* **PROBLEM**
All of the listing must be given again exactly, except that the images are dropped.

* **AVAILABLE DATA**
>>>

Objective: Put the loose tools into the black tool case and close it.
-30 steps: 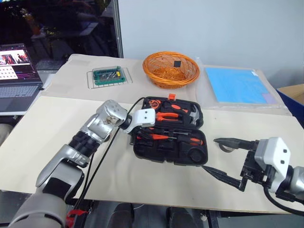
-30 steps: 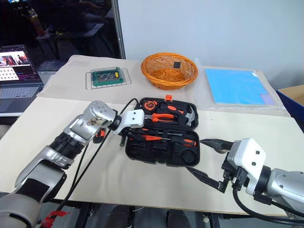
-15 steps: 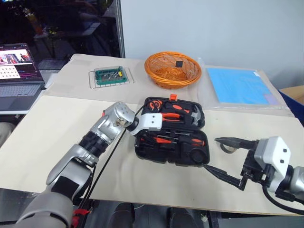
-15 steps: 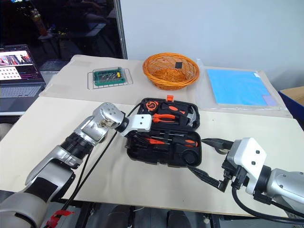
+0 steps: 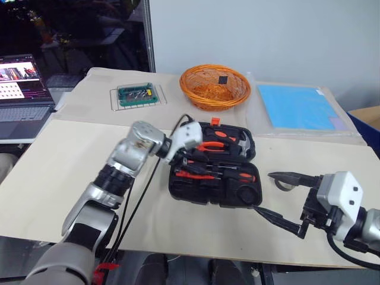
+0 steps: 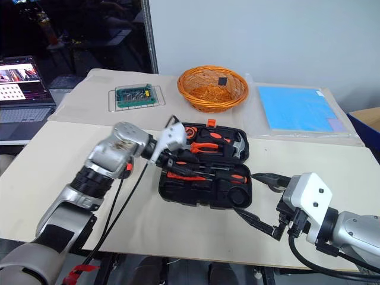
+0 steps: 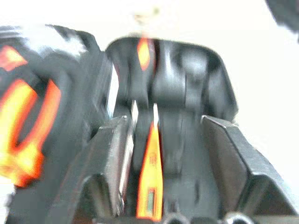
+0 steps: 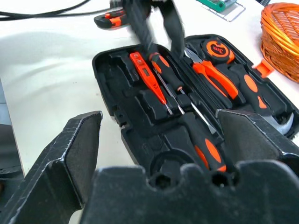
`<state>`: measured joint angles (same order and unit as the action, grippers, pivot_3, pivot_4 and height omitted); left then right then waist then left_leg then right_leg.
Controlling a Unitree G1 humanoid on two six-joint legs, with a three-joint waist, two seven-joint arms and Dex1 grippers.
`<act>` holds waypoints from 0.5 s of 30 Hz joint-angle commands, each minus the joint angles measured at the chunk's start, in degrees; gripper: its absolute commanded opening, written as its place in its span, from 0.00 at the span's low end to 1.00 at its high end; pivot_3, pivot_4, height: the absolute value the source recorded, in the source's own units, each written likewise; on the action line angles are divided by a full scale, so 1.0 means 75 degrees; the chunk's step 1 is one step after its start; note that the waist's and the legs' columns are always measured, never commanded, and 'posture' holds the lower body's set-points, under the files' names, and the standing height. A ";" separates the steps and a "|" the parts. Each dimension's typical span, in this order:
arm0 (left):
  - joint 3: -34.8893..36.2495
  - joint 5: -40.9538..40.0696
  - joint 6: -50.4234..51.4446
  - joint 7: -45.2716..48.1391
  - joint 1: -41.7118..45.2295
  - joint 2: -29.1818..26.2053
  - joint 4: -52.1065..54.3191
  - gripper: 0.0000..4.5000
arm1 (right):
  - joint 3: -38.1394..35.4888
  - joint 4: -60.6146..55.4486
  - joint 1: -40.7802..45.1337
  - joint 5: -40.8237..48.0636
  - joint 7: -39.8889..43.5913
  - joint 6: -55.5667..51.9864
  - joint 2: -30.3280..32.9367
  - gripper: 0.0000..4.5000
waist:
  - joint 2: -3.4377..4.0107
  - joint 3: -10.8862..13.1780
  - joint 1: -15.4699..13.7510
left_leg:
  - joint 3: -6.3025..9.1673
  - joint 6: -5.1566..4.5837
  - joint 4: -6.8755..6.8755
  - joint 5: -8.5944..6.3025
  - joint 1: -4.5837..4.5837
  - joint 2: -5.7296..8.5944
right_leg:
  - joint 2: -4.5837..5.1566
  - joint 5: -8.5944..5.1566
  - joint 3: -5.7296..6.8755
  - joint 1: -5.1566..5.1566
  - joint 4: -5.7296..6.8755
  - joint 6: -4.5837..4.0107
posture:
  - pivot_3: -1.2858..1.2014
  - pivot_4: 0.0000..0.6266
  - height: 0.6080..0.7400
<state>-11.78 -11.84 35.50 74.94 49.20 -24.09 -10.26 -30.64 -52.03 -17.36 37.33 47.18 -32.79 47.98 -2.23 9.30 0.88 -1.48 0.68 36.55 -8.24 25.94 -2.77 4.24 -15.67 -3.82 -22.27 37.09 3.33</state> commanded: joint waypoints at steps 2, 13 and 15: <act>0.0511 -0.0492 -0.0404 -0.0830 -0.1218 0.0429 0.0363 0.15 | 0.0022 -0.0072 0.0086 0.0148 -0.0152 0.0076 -0.0047 1.00 | 0.0008 -0.0005 -0.0018 | 0.0000 0.0000 0.0000 0.0000 -0.0010 0.0001 | 0.0000 0.0000 0.0000 0.0007 0.0007 -0.0001 | 0.52 0.24 1.00; -0.0877 0.1271 -0.1782 -0.2111 -0.2387 0.0215 -0.0639 0.01 | -0.0144 -0.0133 0.0039 0.0298 -0.0096 -0.0056 0.0117 1.00 | 0.0039 -0.0084 -0.0087 | -0.0008 0.0001 -0.0003 0.0000 -0.0059 0.0001 | 0.0000 -0.0001 -0.0007 0.0045 0.0004 -0.0005 | 0.52 0.24 1.00; -0.0767 0.0938 -0.1141 -0.2033 -0.2374 0.0264 -0.0522 0.01 | -0.0140 -0.0158 0.0030 0.0330 -0.0110 -0.0074 0.0133 1.00 | 0.0034 -0.0100 -0.0041 | -0.0013 0.0002 -0.0021 -0.0001 -0.0094 -0.0003 | 0.0000 -0.0040 -0.0011 0.0071 0.0002 -0.0005 | 0.52 0.24 1.00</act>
<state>-16.51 -5.34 21.72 59.74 33.20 -21.07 -11.84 -30.02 -51.76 -17.19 38.62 46.47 -32.94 48.17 -1.97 8.55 0.57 -1.57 0.70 36.36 -8.25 25.13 -2.82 4.23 -16.06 -3.90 -21.66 37.11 3.20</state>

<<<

* **TASK OUTPUT**
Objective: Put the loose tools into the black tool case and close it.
-30 steps: 
-30 steps: 
-15 steps: 
-15 steps: 
+0 steps: 
+0 steps: 
+0 steps: 
+0 steps: 
`<state>`: measured joint angles (same order and unit as the action, grippers, pivot_3, pivot_4 and height omitted); left then right then waist then left_leg then right_leg.
Controlling a Unitree G1 humanoid on two six-joint legs, with a three-joint waist, two seven-joint arms and Dex1 grippers.
`<act>` holds waypoints from 0.5 s of 30 Hz joint-angle commands, each minus the joint angles measured at the chunk's start, in degrees; gripper: its absolute commanded opening, written as its place in its span, from 0.00 at the span's low end to 1.00 at its high end; pivot_3, pivot_4, height: the absolute value the source recorded, in the source's own units, each written likewise; on the action line angles are divided by a full scale, so 1.0 means 75 degrees; the chunk's step 1 is one step after its start; note that the waist's and the legs' columns are always measured, never commanded, and 'posture' holds the lower body's set-points, under the files' names, and the standing height. A ";" separates the steps and a "|" the parts. Each dimension's typical span, in this order:
arm0 (left):
  - joint 3: -34.8893..36.2495
  - joint 5: -40.9538..40.0696
  - joint 6: -50.4234..51.4446
  - joint 7: -45.2716..48.1391
  - joint 1: -41.7118..45.2295
  - joint 2: -29.1818..26.2053
  - joint 4: -52.1065..54.3191
  - gripper: 0.0000..4.5000
arm1 (right):
  - joint 3: -38.1394..35.4888
  - joint 4: -60.6146..55.4486
  - joint 1: -40.7802..45.1337
  - joint 5: -40.8237..48.0636
  - joint 7: -39.8889..43.5913
  - joint 6: -55.5667..51.9864
  - joint 2: -30.3280..32.9367
  - gripper: 0.0000..4.5000
waist:
  - joint 2: -3.4377..4.0107
  - joint 3: -10.8862..13.1780
  - joint 1: -15.4699..13.7510
left_leg:
  - joint 3: -6.3025..9.1673
  - joint 6: -5.1566..4.5837
  - joint 4: -6.8755..6.8755
  - joint 5: -8.5944..6.3025
  - joint 1: -4.5837..4.5837
  - joint 2: -5.7296..8.5944
right_leg:
  - joint 2: -4.5837..5.1566
  - joint 5: -8.5944..5.1566
  - joint 3: -5.7296..6.8755
  - joint 1: -5.1566..5.1566
  - joint 4: -5.7296..6.8755
  - joint 6: -4.5837..4.0107
posture:
  - pivot_3: -1.2858..1.2014
  - pivot_4: 0.0000..0.6266
  - height: 0.6080..0.7400
<state>-11.78 -11.84 35.50 74.94 49.20 -24.09 -10.26 -30.64 -52.03 -17.36 37.33 47.18 -32.79 47.98 -2.23 9.30 0.88 -1.48 0.68 36.55 -8.24 25.94 -2.77 4.24 -15.67 -3.82 -22.27 37.09 3.33</state> commanded: joint waypoints at steps 2, 13 and 15: <act>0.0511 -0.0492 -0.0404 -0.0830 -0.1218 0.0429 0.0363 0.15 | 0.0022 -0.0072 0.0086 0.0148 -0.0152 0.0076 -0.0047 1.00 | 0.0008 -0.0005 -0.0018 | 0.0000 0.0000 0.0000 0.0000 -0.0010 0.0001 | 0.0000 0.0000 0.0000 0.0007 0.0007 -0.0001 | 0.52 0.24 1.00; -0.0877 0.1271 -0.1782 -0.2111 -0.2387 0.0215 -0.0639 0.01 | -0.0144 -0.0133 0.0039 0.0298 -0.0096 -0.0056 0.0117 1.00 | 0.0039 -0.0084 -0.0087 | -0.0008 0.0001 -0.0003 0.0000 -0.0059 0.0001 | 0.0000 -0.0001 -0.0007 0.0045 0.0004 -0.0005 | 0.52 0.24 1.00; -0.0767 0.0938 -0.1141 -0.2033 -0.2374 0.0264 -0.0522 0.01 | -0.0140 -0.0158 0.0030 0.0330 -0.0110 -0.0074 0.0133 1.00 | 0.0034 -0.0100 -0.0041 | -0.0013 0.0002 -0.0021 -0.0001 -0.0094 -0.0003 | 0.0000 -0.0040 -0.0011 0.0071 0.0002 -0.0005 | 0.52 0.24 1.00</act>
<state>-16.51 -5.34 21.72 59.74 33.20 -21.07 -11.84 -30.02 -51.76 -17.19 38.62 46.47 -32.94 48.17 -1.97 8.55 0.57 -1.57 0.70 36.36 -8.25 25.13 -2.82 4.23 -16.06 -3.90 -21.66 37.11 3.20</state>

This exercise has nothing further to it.